What is expected:
Repeat, word for word, all the data that follows, and exclude the pictures.

======

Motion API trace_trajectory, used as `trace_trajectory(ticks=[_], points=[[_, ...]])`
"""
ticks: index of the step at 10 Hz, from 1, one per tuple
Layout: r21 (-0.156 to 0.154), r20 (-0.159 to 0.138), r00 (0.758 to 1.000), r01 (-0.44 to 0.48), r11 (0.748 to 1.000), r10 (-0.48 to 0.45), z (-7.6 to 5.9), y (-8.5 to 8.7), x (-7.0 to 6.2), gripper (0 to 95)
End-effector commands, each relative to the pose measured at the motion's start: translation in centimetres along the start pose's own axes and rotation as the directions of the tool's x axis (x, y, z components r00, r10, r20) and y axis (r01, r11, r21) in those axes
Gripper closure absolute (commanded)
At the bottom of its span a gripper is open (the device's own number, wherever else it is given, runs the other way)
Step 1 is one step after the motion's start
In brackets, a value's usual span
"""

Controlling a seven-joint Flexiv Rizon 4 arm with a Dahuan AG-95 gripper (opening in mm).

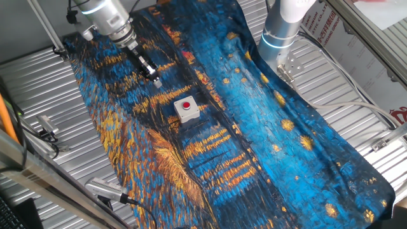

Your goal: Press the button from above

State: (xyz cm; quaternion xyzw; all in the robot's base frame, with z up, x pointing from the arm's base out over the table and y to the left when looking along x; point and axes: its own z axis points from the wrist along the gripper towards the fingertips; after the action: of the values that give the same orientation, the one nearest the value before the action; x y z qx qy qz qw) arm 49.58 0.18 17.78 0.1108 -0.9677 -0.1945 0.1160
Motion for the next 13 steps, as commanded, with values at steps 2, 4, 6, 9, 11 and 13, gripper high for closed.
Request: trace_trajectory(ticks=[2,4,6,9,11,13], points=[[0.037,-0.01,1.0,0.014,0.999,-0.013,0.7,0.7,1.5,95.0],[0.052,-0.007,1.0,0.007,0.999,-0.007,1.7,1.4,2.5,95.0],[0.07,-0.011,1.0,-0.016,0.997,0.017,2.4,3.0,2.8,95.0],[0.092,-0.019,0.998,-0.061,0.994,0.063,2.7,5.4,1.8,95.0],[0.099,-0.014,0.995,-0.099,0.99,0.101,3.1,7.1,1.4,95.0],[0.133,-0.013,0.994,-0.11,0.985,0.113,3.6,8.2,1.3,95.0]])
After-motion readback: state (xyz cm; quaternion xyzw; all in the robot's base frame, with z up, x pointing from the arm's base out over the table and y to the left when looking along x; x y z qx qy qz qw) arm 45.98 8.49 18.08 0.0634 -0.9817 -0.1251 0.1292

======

Result of this exercise:
Motion API trace_trajectory, used as `trace_trajectory(ticks=[_], points=[[_, ...]])`
"""
ticks: index of the step at 10 Hz, from 1, one per tuple
Layout: r21 (-0.156 to 0.154), r20 (-0.159 to 0.138), r00 (0.758 to 1.000), r01 (-0.44 to 0.48), r11 (0.748 to 1.000), r10 (-0.48 to 0.45), z (-7.6 to 5.9), y (-8.5 to 8.7), x (-7.0 to 6.2), gripper (0 to 95)
End-effector commands, each relative to the pose measured at the motion's start: translation in centimetres along the start pose's own axes and rotation as the directions of the tool's x axis (x, y, z components r00, r10, r20) and y axis (r01, r11, r21) in those axes
Gripper closure absolute (commanded)
At the bottom of its span a gripper is open (the device's own number, wherever else it is given, runs the other way)
Step 1 is one step after the motion's start
In brackets, a value's usual span
"""

Controlling a seven-joint Flexiv Rizon 4 arm with a Dahuan AG-95 gripper (opening in mm).


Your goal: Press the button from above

State: (xyz cm; quaternion xyzw; all in the robot's base frame, with z up, x pointing from the arm's base out over the table and y to the left when looking along x; point and axes: its own z axis points from the wrist along the gripper towards the fingertips; after the action: of the values that give the same orientation, the one nearest the value before the action; x y z qx qy qz qw) arm 49.58 0.18 17.78 0.1108 -0.9677 -0.1945 0.1160
Motion for the next 13 steps, as commanded, with values at steps 2, 4, 6, 9, 11 and 13, gripper high for closed.
Request: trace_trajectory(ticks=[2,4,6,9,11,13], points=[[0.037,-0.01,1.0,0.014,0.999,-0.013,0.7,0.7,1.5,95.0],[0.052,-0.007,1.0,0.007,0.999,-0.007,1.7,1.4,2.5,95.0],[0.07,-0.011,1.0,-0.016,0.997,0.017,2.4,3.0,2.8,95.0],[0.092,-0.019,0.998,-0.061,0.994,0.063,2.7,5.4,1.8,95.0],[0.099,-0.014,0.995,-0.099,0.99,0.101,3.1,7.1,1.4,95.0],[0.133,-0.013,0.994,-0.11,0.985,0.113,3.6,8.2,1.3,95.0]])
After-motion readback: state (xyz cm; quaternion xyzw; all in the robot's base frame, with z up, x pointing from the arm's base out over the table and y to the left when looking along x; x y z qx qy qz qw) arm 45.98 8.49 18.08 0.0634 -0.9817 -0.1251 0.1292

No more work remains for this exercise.